This is the Final Project for Team 3 of Carnegie Mellon University's Introduction to Deep Learning (11-785) course in the fall semester of 2024. Our team members are Dongjun Hwang, Sungwon Woo, Tom Gao, and Raymond Luo (all equal contribution).
Our project concerns Invisible Watermarks - messages that are encoded into AI-generated images in order to detect and identify sources of AI generation. We primarily investigate StegaStamp and Tree-Ring as watermarking methods. In a nutshell, StegaStamp is an image-space stenographic algorithm that hides the given message into the pixels of the image so that they are resistant against distortions of images; Tree-Ring embeds the message in the Fourier-Transformed initial latent-space noise vector, which can be retrieved through the reverse-DDIM process. We explore how these two watermarks can be combined by placing StegaStamp on top of Tree-Ring naively and with a remover architecture. Furthermore, we explore how attacks can reduce their image quality degradation by only attacking specific important pixels. We use a base blurring attack and use GradCAM to localize which pixels are significant.
A copy of our final report will be linked when it is made publicly available. You can view our quick 5-minute final presentation video here.
As Generative AI continues to become more accessible, the case for robust detection of generated images in order to combat misinformation is stronger than ever. Invisible watermarking methods act as identifiers of generated content, embedding image- and latent-space messages that are robust to many forms of perturbations. The majority of current research investigates full-image attacks against images with a single watermarking method applied. We introduce novel improvements to watermarking robustness as well as minimizing degradation on image quality during attack. Firstly, we examine the application of both image-space and latent-space watermarking methods on a single image, where we propose a custom watermark remover network which preserves one of the watermarking modalities while completely removing the other during decoding. Then, we investigate localized blurring attacks (LBA) on watermarked images based on the GradCAM heatmap acquired from the watermark decoder in order to reduce the amount of degradation to the target image.
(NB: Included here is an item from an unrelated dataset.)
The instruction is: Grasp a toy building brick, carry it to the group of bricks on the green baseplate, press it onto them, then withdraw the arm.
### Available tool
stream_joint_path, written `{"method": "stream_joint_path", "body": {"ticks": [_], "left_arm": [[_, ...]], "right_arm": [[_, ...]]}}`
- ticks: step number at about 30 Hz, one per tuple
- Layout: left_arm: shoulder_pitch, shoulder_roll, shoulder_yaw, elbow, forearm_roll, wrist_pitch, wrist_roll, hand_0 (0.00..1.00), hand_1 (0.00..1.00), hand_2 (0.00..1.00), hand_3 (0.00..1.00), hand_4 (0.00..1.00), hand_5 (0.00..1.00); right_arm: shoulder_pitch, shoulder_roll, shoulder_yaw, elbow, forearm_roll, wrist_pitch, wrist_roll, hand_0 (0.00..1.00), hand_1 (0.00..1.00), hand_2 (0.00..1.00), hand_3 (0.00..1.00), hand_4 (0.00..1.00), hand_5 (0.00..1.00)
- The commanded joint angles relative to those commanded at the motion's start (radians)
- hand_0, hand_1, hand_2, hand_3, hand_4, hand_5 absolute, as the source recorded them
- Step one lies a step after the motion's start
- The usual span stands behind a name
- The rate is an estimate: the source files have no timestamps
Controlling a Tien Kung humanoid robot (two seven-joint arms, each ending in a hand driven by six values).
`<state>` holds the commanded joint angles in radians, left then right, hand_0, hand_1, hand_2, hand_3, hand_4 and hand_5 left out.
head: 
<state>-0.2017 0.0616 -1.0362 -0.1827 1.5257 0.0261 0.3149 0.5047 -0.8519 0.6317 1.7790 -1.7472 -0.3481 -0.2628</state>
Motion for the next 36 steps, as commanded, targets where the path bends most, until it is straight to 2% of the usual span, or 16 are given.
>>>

Our evaluation suggests that 1) implementing the watermark remover model to preserve one of the watermark modalities when decoding the other modality slightly improves on the baseline performance, and that 2) LBA degrades the image significantly less compared to uniform blurring of the entire image.
Each folder at the root of this repository is a self-contained piece of the project that is installed and run individually. Each folder contains a README which contains all the necessary details for installing the relevant part, and sample commands for running them.
-
GradCAM-StegaStamp: Localized Blurring Attack (LBA) implementation, where we use the StegaStamp decoder network with GradCAM to localize areas of denser information and run blurring kernels on them.
-
Remover-StegaStamp: Implementation for the double watermarking pipeline, including encoding, decoding, and detection of the watermarks, with the pretrained weights for our watermark remover network.
-
latent_rinsing_attack: Implementation of the Rinse-nxDiff and Regen-nxDiff attacks created by Zhao et al. (WatermarkAttacker) and An et al. (WAVES Benchmark). Regeneration attacks attack the image by getting its latent, adding noise to the latent space of the image, then regenerating the image from the noised latent. Rinsing attacks do this
n
times in a row. -
tree-ring: Implementation of the Tree-Ring watermarking algorithm. Scripts are included to apply, evaluate, adn get reversed latents for images.
-
warm-up-kit submodule: We found that the NeurIPS 2024 Erasing the Invisible Competition had a suite of watermark performance and image quality metrics that are helpful in evaluating the results of watermarking attacks. We included this repository as a submodule in our project.